By Fr. Eugenio, sx.
In all my years of missionary priesthood, one thing for which I am grateful to God is for sending some people into my life who, without exaggeration, have taught me to be a missionary, accompanying me and guiding me with their Christian fidelity, and showing me in countless ways that the Gospel is simple. One of these people is Ate Ana Bonifacio, a small Filipino lady, who was seriously ill for many years and who died on 27 June. In spite of her illness, she dedicated a great deal of her time to serving the Christian community of Sitio Militar, one of the most densely populated slum areas of Quezon City, where the Xaverians have been carrying out their missionary work for 15 years, and where I too exercised my pastoral ministry for almost nine years.
I therefore feel qualified to speak about her with pride and gratitude. I know how much time Ate Ana spent listening to the young and not so young, their problems and sufferings, their difficulties and confusion, including in matters of faith. Discretely, she became a spiritual guide for many people who had a spiritual and moral need of help. She also gave good lessons of Christian life to our seminarians, as well as “scolding” more than one of them, without being overwhelmed by their status, which they sometimes exhibited inappropriately!
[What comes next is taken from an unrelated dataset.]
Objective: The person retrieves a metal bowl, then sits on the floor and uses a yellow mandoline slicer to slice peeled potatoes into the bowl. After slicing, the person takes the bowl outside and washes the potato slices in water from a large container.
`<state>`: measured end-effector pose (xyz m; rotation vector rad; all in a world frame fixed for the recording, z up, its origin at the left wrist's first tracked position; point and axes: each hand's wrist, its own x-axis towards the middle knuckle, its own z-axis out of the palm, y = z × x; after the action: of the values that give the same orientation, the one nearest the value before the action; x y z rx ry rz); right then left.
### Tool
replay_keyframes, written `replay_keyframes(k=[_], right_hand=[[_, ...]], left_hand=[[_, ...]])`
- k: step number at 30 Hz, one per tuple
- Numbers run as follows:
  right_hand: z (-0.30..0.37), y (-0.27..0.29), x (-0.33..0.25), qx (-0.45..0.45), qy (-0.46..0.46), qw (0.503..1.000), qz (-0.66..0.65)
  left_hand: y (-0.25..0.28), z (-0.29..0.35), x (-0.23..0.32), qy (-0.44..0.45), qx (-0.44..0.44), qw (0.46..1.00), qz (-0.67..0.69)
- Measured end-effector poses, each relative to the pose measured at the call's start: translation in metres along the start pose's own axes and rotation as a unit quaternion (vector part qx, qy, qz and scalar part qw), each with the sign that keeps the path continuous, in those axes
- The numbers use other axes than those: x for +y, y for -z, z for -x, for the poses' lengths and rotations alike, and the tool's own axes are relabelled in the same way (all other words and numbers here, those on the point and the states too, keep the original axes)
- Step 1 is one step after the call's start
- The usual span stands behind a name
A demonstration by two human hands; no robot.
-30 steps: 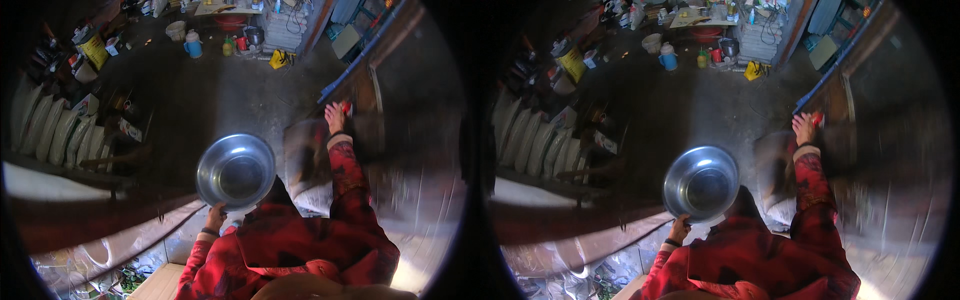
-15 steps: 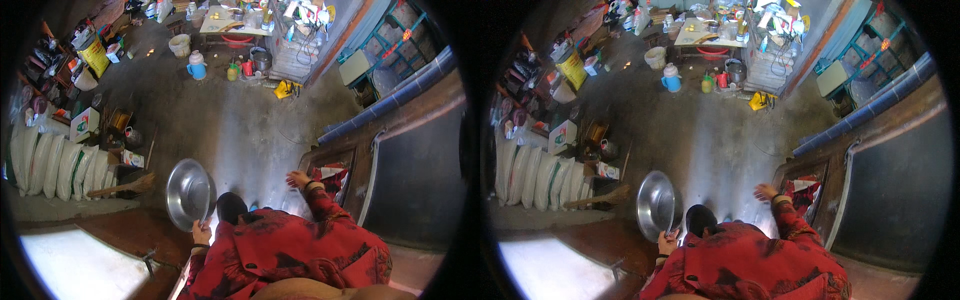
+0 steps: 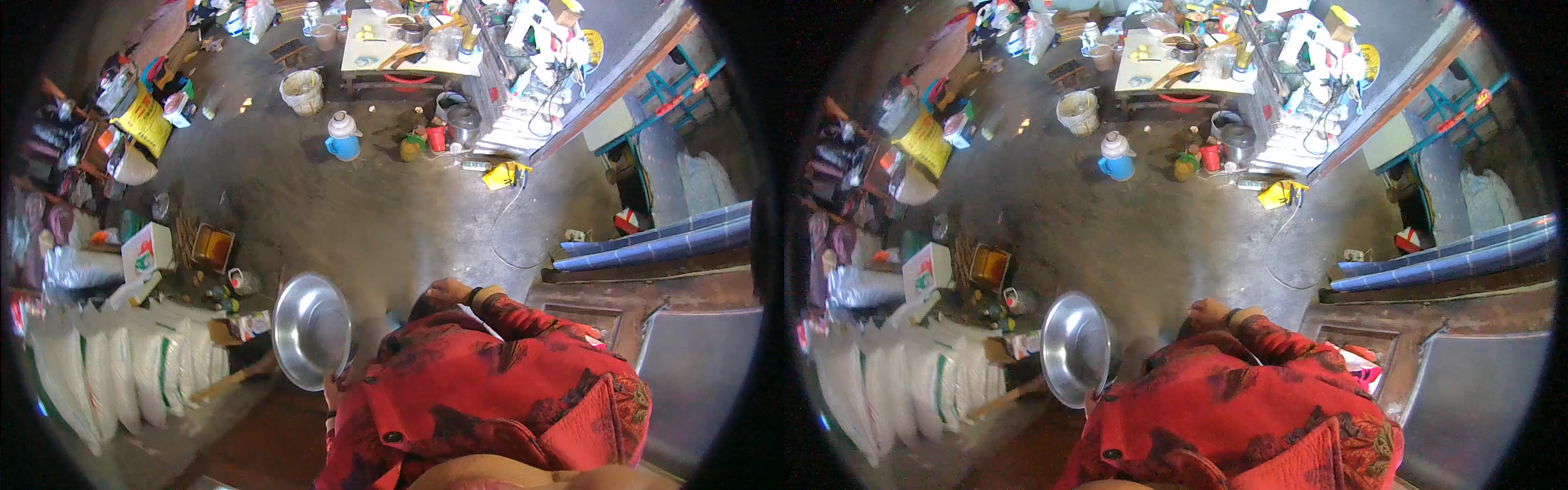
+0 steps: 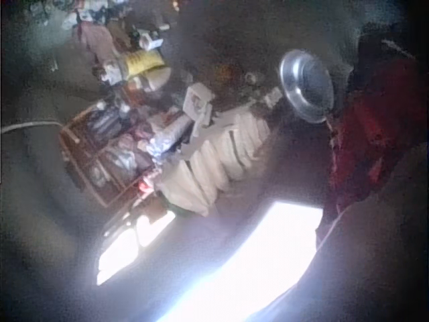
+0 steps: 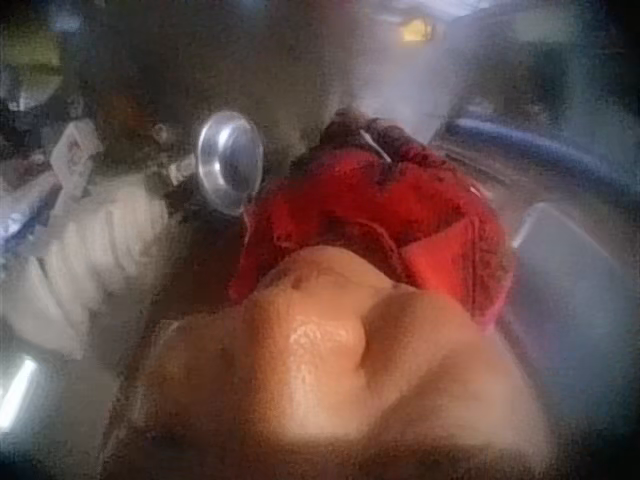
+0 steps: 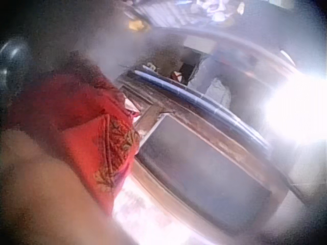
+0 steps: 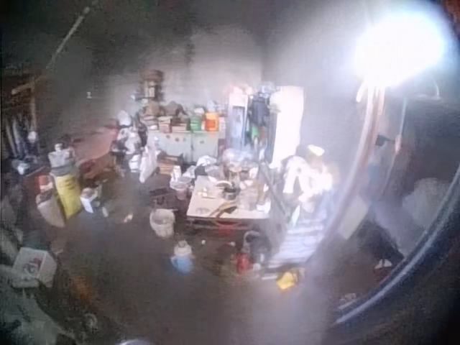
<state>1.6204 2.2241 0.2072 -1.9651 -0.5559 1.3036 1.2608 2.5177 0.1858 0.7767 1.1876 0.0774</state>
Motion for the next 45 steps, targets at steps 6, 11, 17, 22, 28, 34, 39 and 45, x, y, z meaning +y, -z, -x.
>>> replay_keyframes(k=[6,11,17,22,28,34,39,45], right_hand=[[-0.131,0.056,-0.107,-0.011,-0.014,0.982,-0.186],[-0.278,0.128,-0.224,-0.038,0.013,0.973,-0.229],[-0.433,0.194,-0.317,-0.047,-0.058,0.970,-0.233],[-0.561,0.232,-0.349,0.007,0.123,0.975,-0.186],[-0.718,0.280,-0.379,0.207,-0.022,0.894,-0.396],[-0.881,0.345,-0.377,0.361,0.111,0.891,-0.252],[-1.002,0.414,-0.357,0.347,-0.125,0.658,-0.657],[-1.034,0.422,-0.335,0.147,-0.361,0.698,-0.601]], left_hand=[[-0.036,-0.150,0.116,0.126,-0.033,0.986,0.101],[-0.034,-0.279,0.193,0.034,-0.029,0.998,-0.054],[-0.120,-0.361,0.352,-0.037,-0.032,0.991,-0.121],[-0.198,-0.426,0.575,-0.251,-0.153,0.834,-0.468],[-0.357,-0.522,0.790,-0.057,-0.151,0.967,-0.198],[-0.363,-0.649,0.845,-0.036,-0.193,0.920,-0.339],[-0.236,-0.709,0.805,-0.100,-0.090,0.776,-0.617],[-0.171,-0.666,0.802,0.133,-0.011,0.872,-0.471]])
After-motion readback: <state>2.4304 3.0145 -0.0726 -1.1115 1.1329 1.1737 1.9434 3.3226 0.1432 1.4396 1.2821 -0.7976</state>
She also shared her spiritual friendship with St. Guido Conforti with many needy people in the Sitio Militar. Until just a few days before her death, she was still speaking about Conforti, infinitely grateful to Fr. Luigi Menegazzo who had a “special medal” made for her, bearing the image of our Founder. Some years ago, she invented a novena to St. Guido Conforti, making several handwritten copies which she distributed among the neighbors. She prayed this novena with them especially in times of difficulty and family problems, or when she accompanied groups of persons, taking the statue of our Lady from family to family, after praying the Rosary. I don’t know to how many people she gave the picture card of Conforti, in addition to her relatives and sick acquaintances in hospital, encouraging them all to remain close to Conforti and ask for his intercession.
Her concrete, assiduous and daily service in the small Church of the Sitio, in countless ways and in the informal coordination of the various ministries, enabled a community to grow and consolidate its faith and identity as a Christian community. She was the “invisible” but very effective hinge; silent but self-assured and frank. Physically, she was very weak, but she was morally upright and a spiritual rock.
The life of Ate Ana is a new chapter in the story of the love between God and his people. Yes, the life of Ate Ana is a story of God’s tenderness which, when it embraces the heart of a son or daughter, never fails to blossom. Fr. Purnomo,sx has told me that the church of the Sitio Militar was packed during the prayer vigil and he described the “luminosity” of her funeral. This comes as no surprise.
Thank you, Ate Ana, for reminding me that the Gospel is very simple and that it is for the humble people. Thanks for helping me to love my vocation and the One who gave it to me. Often you disarmed me with your smile, even when asthma attacks left you barely able to breathe. You encouraged and supported me often with your patience. I will continue to confide in you, even more than before, now that you are with your, and our, beloved St. Guido Conforti.